Bacamarte considerou que, se todos estavam cometendo atos “imorais”, então não estaria na “imoralidade” a patologia, mas sim na “moralidade”. O normal consistiria em as pessoas não serem perfeitas, nem apresentarem atos de uma conduta racional. Assim sendo, Simão passou a observar a conduta das pessoas e sentenciar à Casa Verde aquelas que fizessem o que fosse racionalmente correto e perfeito. Esses seriam os loucos. A perfeita razão não era mais normal. Essa crítica questiona de onde vem o critério do normal e do patológico. Afinal, nada mudara em Itaguaí, a não ser pelo eminente doutor que retornou.

Machado de Assis apresenta a crítica ao olhar do saber, e o fim de seu conto, em que Bacamarte se percebe como o único possuidor da razão perfeita, internando-se sozinho na Casa Verde até sua breve morte, leva-me a pensar sobre o demasiado estudo teórico e seu inconsequente reflexo no estudante, que não se conhece ou se experimenta o suficiente para poder aplicar tais conhecimentos com alteridade no mundo. O saber concedido ao homem que não percebe, citando o filósofo Sócrates (“Só sei que nada sei.”), que nada de pleno podemos saber.
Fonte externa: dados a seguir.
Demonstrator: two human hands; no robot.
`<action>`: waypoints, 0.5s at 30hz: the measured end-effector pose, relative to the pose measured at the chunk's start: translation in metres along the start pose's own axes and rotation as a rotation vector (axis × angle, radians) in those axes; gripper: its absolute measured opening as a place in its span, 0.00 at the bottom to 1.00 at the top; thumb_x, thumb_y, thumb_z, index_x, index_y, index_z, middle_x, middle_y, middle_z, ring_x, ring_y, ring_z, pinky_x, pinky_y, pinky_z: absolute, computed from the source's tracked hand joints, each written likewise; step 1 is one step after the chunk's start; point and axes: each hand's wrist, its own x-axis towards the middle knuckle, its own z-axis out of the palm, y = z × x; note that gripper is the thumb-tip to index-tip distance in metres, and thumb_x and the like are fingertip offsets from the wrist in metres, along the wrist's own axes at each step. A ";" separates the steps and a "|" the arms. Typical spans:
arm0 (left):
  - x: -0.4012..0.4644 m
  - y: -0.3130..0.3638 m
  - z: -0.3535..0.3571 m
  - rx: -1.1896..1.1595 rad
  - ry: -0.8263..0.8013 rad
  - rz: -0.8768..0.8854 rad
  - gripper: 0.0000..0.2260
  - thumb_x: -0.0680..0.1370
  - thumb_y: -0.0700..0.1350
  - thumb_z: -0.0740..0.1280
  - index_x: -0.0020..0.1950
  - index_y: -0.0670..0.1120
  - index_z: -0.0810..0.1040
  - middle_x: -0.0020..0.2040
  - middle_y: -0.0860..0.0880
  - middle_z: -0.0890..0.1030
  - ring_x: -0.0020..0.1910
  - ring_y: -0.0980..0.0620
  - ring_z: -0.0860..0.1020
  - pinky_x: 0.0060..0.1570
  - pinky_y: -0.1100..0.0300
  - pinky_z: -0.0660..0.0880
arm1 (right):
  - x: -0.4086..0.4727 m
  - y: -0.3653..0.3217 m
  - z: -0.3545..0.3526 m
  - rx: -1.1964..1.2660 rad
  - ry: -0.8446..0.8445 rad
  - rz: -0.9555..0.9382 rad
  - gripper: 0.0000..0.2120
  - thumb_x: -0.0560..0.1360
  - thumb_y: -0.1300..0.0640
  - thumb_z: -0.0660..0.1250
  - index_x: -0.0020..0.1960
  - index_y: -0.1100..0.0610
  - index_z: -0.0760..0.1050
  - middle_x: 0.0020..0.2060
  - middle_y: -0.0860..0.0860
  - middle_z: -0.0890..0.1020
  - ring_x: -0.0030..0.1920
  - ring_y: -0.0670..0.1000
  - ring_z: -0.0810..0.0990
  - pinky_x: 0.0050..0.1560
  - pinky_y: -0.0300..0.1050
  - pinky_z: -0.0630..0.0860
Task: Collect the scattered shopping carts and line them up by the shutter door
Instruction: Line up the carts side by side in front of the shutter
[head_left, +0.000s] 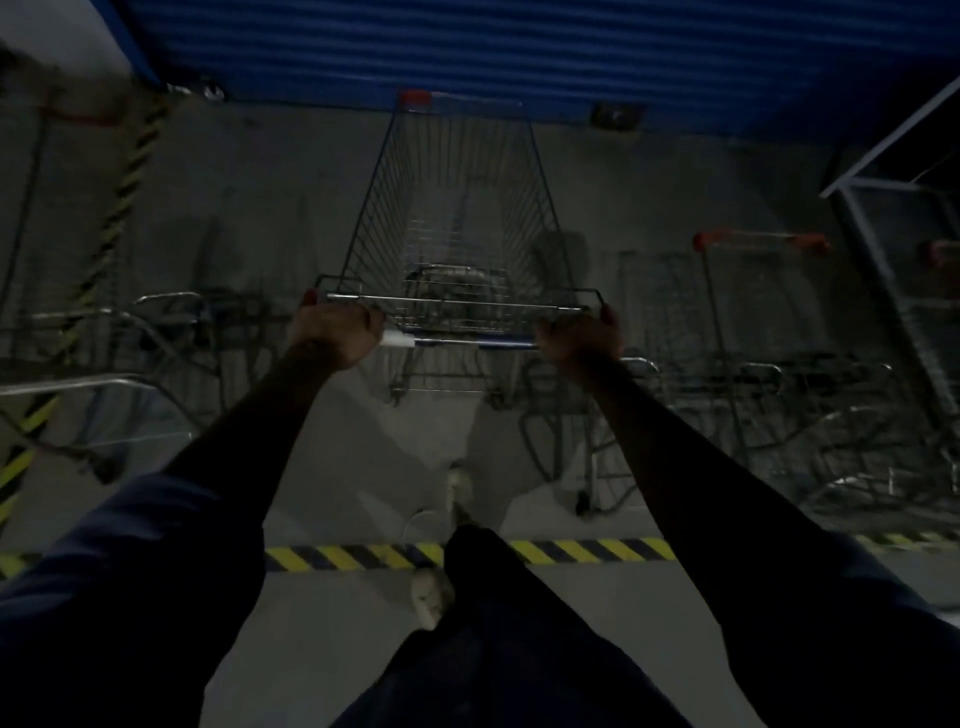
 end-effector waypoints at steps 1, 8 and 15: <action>-0.008 0.014 0.012 -0.207 -0.247 -0.109 0.11 0.77 0.42 0.62 0.58 0.42 0.77 0.39 0.46 0.82 0.36 0.43 0.82 0.51 0.40 0.80 | -0.010 0.006 0.004 -0.061 -0.012 -0.016 0.46 0.76 0.33 0.34 0.70 0.57 0.78 0.66 0.56 0.83 0.73 0.53 0.75 0.82 0.52 0.48; -0.088 0.074 -0.005 -0.267 -0.014 0.004 0.07 0.78 0.42 0.61 0.50 0.44 0.79 0.33 0.45 0.81 0.30 0.43 0.80 0.48 0.41 0.77 | -0.097 0.057 0.047 -0.151 0.050 -0.024 0.41 0.80 0.35 0.40 0.54 0.59 0.85 0.49 0.57 0.88 0.55 0.56 0.85 0.80 0.57 0.51; -0.157 0.127 -0.038 -0.351 0.109 -0.047 0.10 0.80 0.43 0.55 0.49 0.43 0.75 0.35 0.39 0.81 0.33 0.37 0.82 0.48 0.39 0.77 | -0.182 0.096 0.055 -0.034 0.116 -0.070 0.36 0.82 0.36 0.46 0.64 0.59 0.82 0.60 0.63 0.83 0.64 0.64 0.80 0.72 0.55 0.71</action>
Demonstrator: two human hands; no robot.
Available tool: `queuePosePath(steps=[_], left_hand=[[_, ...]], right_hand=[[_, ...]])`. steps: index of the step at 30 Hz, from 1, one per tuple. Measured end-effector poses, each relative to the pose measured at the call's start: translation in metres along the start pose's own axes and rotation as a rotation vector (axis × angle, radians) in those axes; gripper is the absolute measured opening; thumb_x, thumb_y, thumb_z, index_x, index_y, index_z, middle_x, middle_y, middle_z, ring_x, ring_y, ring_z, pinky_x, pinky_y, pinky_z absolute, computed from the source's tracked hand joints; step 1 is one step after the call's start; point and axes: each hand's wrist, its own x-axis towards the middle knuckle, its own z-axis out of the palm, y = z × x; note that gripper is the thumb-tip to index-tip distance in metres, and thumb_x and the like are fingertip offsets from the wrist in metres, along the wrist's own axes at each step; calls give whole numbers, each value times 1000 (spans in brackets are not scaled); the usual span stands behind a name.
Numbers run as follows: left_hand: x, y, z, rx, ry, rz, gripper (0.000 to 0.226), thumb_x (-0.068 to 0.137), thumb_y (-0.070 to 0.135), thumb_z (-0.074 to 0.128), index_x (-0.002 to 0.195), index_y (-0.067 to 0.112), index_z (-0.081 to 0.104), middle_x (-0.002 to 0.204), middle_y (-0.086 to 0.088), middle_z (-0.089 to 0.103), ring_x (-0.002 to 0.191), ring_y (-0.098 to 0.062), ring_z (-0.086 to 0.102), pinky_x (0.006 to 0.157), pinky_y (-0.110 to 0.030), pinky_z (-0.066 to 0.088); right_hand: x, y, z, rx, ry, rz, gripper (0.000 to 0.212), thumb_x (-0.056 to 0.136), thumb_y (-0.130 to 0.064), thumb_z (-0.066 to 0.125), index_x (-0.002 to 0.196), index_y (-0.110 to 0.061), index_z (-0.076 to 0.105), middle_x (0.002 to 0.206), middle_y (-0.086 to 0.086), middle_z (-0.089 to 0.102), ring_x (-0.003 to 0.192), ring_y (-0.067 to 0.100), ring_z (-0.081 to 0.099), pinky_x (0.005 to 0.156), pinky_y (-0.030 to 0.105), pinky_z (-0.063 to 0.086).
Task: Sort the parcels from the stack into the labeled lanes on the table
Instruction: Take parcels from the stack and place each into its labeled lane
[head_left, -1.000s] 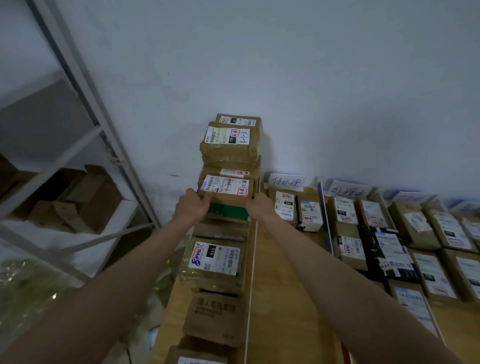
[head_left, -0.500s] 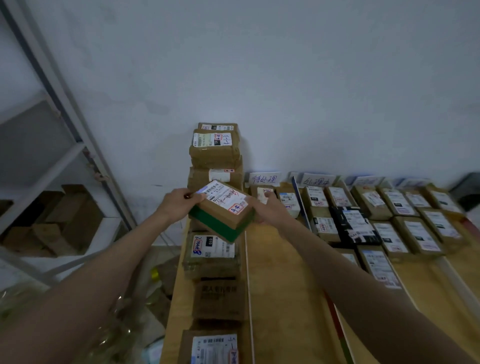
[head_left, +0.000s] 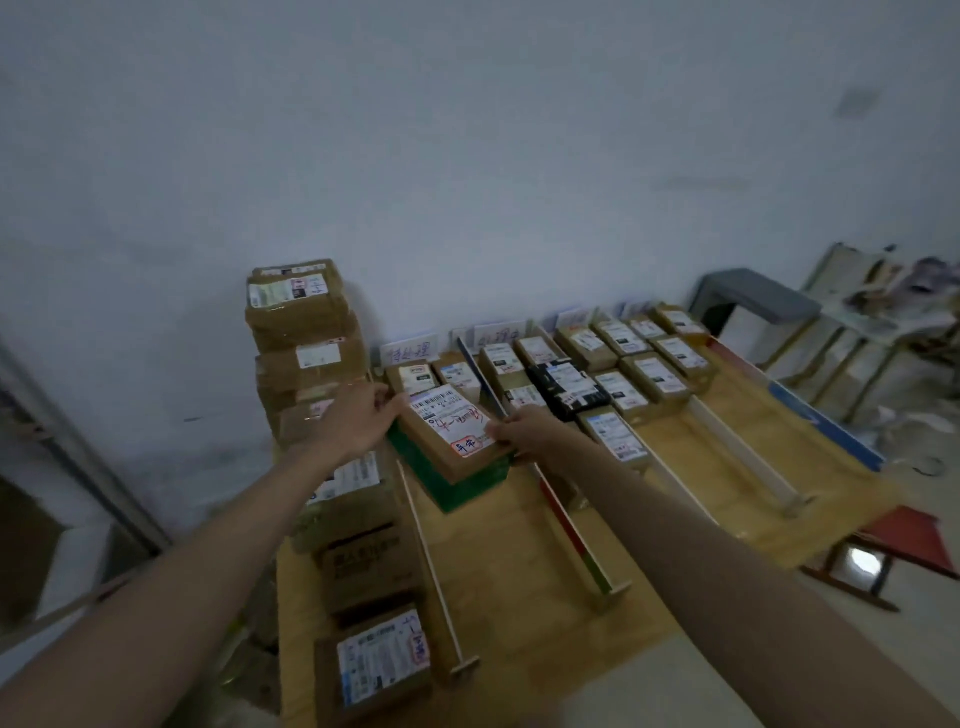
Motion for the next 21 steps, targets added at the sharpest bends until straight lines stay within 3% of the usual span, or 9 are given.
queuePosePath(steps=[2,4,10,13,17,21], left_hand=[[-2,20,20,75,-61,50,47,100,51,40,123,16,60,123,-7,62,99,-19,59,80,-35,51],[-3,39,39,186,-98,93,53,100,54,35,131,16,54,131,-8,57,113,-25,57,93,-42,50],[0,114,102,353,-89,233,57,99,54,36,138,14,46,136,-11,54,120,-28,54,93,-39,47],[3,159,143,365,-143,266,58,99,55,35,140,14,44,138,-11,52,124,-29,51,99,-41,44],[7,224,199,376,-212,310,66,99,58,31,148,15,36,149,-10,42,135,-29,41,109,-42,37],[8,287,247,402,-230,330,65,100,57,30,147,13,38,147,-10,44,134,-28,42,110,-40,36]], right_hand=[[-12,22,-21,6,89,27,30,99,-23,57,116,1,60,117,16,65,109,28,64,92,39,56],[-21,46,-46,34,189,64,30,99,-24,58,116,0,60,117,15,65,108,27,64,92,40,56],[-42,124,-127,118,441,202,36,98,-32,59,113,0,64,113,17,67,102,28,66,86,41,59],[-54,167,-170,147,480,229,35,98,-31,58,107,2,66,109,18,68,100,30,67,86,45,59],[-69,220,-228,213,494,276,33,99,-30,58,109,1,66,106,14,68,98,26,67,86,40,60],[-76,267,-283,240,503,300,29,98,-29,59,108,-2,66,109,13,69,101,25,66,89,42,59]])
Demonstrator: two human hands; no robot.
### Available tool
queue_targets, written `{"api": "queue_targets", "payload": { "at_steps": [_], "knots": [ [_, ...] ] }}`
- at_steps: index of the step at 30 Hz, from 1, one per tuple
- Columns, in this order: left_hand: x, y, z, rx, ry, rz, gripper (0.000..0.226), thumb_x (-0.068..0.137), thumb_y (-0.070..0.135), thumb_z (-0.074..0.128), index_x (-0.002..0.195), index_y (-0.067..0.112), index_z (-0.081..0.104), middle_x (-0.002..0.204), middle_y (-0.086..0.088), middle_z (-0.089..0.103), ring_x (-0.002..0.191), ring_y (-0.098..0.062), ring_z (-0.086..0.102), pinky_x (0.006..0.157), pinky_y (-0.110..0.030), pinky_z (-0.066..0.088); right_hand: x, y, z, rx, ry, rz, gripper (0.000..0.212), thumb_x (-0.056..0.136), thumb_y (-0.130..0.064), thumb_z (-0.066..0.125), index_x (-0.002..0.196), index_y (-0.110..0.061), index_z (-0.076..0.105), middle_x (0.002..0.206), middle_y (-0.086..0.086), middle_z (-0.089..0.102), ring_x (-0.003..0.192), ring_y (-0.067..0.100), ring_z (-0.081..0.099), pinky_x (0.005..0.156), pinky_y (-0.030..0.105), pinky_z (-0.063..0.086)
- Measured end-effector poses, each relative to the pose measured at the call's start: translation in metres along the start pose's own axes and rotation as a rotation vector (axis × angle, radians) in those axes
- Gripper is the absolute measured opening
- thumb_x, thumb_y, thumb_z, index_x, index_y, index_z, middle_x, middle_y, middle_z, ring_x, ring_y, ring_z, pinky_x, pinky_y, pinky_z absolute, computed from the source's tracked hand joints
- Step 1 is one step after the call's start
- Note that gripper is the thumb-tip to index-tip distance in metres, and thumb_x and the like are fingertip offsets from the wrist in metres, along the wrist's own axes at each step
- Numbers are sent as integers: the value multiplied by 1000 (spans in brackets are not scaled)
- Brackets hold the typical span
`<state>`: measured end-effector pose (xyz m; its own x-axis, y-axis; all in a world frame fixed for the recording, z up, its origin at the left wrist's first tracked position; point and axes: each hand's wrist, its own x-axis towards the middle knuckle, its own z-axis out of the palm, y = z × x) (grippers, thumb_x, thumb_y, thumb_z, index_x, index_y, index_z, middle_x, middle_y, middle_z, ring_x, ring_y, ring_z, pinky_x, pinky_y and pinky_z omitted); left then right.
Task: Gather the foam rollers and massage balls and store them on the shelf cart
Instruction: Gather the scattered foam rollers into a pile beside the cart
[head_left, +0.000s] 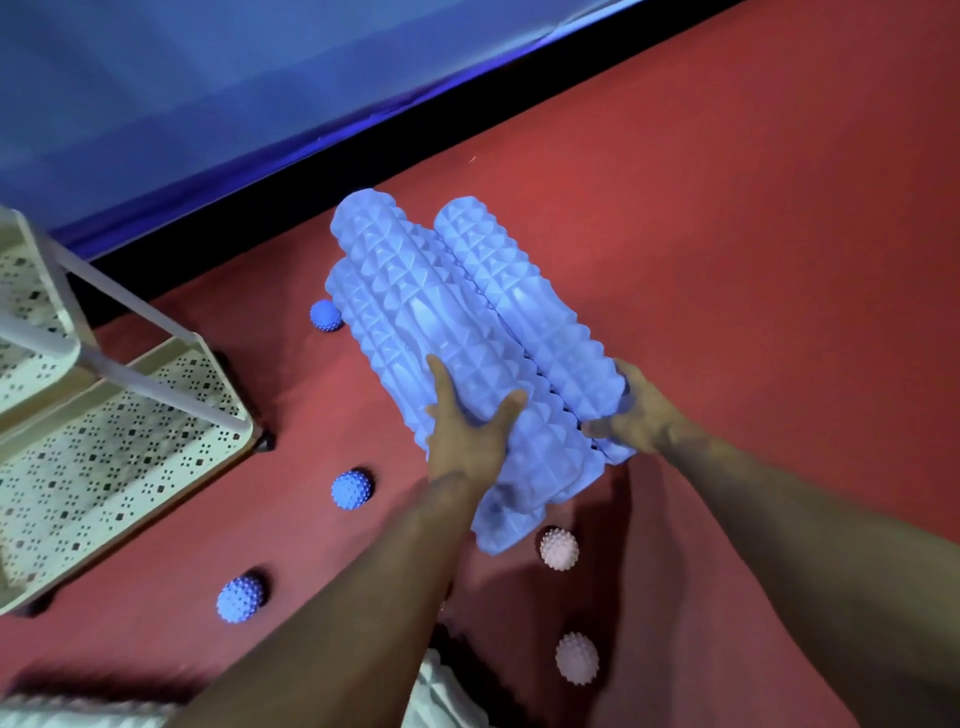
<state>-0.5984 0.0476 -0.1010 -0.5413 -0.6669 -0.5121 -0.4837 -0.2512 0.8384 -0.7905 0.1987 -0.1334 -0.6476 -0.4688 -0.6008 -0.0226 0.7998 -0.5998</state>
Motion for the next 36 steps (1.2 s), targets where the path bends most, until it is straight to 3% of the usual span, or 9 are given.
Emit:
{"api": "queue_targets", "payload": {
  "at_steps": [5,8,12,14,19,21,24,29,36],
  "knots": [
    [-6,-4,-29,29,12,-25,115,52,86,79,123,89,-11,145,12,58,137,-14,52,113,-45,44,-37,-16,20,27,-15,1,109,61,-19,92,152,-19,33,140,4,53,120,21,54,95,34,45],
    [-14,5,-36,60,-12,-13,116,58,80,76,131,83,-14,152,13,50,133,-12,55,112,-41,46,-36,-13,25,-1,-13,18,94,77,-7,84,153,-18,30,136,0,50,113,15,50,89,28,39],
    [-22,9,-35,90,-15,13,125,55,90,70,146,67,-13,162,18,33,146,-12,38,118,-43,38,-42,-29,26,-198,-28,118,121,66,-48,83,161,-31,9,153,-1,40,139,25,41,111,42,34],
    [-21,7,-40,40,-26,8,126,56,87,72,149,64,-8,161,15,35,144,-12,42,116,-43,42,-50,-37,29,-340,7,212,116,69,-57,78,159,-44,5,150,0,34,140,31,32,109,48,29],
    [-41,6,-66,53,38,-92,110,67,84,67,157,51,15,154,4,42,140,-21,48,116,-44,42,-71,-52,41,-364,237,148,81,88,-52,62,157,-39,21,156,6,27,139,35,31,111,49,28],
    [-60,9,-77,169,39,-72,91,85,72,62,160,41,20,158,5,32,145,-17,38,120,-36,31,-85,-60,46,-348,291,65,66,98,-46,53,157,-30,29,161,7,26,141,37,33,113,49,29],
    [-93,17,-95,366,23,10,76,98,57,54,161,28,24,159,2,28,141,-16,40,110,-21,26,-117,-79,54,-328,331,-97,57,100,-39,52,153,-21,41,160,10,35,140,35,39,113,45,33],
    [-162,40,-136,574,50,118,59,102,48,51,154,22,36,152,-4,37,136,-26,46,117,-33,31,-202,-118,69,-337,168,-297,59,97,-46,52,149,-18,49,154,10,45,140,31,45,115,43,36],
    [-311,89,-213,819,128,217,68,99,61,38,154,22,38,160,-7,35,142,-29,42,118,-38,33,-369,-171,64,-442,23,-411,63,102,-47,49,159,-26,31,165,1,30,150,22,31,122,38,26]
  ]
}}
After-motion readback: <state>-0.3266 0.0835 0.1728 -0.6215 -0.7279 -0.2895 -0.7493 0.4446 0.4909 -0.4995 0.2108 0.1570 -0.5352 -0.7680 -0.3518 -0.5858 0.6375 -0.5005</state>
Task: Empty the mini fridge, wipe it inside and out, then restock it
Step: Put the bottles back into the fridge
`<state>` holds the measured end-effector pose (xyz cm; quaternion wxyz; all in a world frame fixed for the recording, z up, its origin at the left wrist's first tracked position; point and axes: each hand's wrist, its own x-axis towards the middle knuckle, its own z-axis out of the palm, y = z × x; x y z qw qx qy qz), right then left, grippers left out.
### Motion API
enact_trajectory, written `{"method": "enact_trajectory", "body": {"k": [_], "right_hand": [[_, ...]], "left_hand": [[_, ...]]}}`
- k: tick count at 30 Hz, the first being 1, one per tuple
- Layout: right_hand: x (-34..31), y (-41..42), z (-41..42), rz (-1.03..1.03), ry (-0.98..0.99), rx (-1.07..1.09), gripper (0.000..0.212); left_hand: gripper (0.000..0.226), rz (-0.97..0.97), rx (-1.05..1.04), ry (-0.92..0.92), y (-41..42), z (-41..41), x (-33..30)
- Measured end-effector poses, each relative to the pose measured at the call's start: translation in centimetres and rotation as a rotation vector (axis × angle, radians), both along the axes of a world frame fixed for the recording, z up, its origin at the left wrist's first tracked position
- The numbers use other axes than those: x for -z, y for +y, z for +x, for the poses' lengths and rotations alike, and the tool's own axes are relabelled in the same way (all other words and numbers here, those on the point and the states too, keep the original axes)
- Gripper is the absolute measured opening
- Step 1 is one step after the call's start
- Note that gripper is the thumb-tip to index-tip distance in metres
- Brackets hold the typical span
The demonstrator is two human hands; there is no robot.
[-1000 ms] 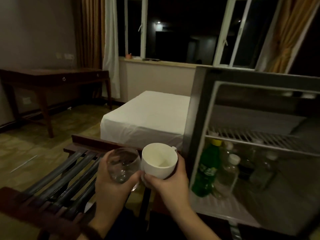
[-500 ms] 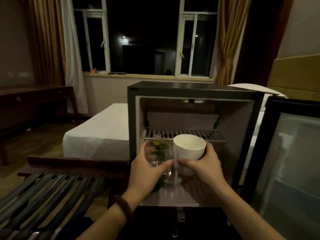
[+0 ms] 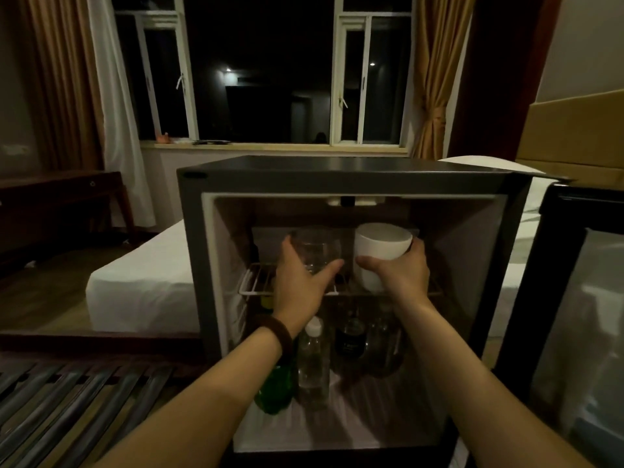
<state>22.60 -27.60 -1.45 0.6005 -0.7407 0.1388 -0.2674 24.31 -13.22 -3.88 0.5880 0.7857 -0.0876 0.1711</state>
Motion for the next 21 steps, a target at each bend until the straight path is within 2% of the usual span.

Foucault identifica a clínica nascida em meio à política e ao poder, subproduto da ciência, o saber. Machado de Assis escreve sobre esse saber que acaba por ser insensível ou não humano. Ambos estão a criticar o poder, a política e as regras ou paradigmas do saber.

 

 Referências Bibliográficas 

 

 1- ASSIS, Machado. O Alienista – Col. A Obra-prima de Cada Autor – São Paulo: Editora Martin Claret, 2007.

2- FOUCAULT, Michel. O Nascimento da Clínica – Rio de Janeiro: Editora Forense Universitária, 6ª Ed., 2004.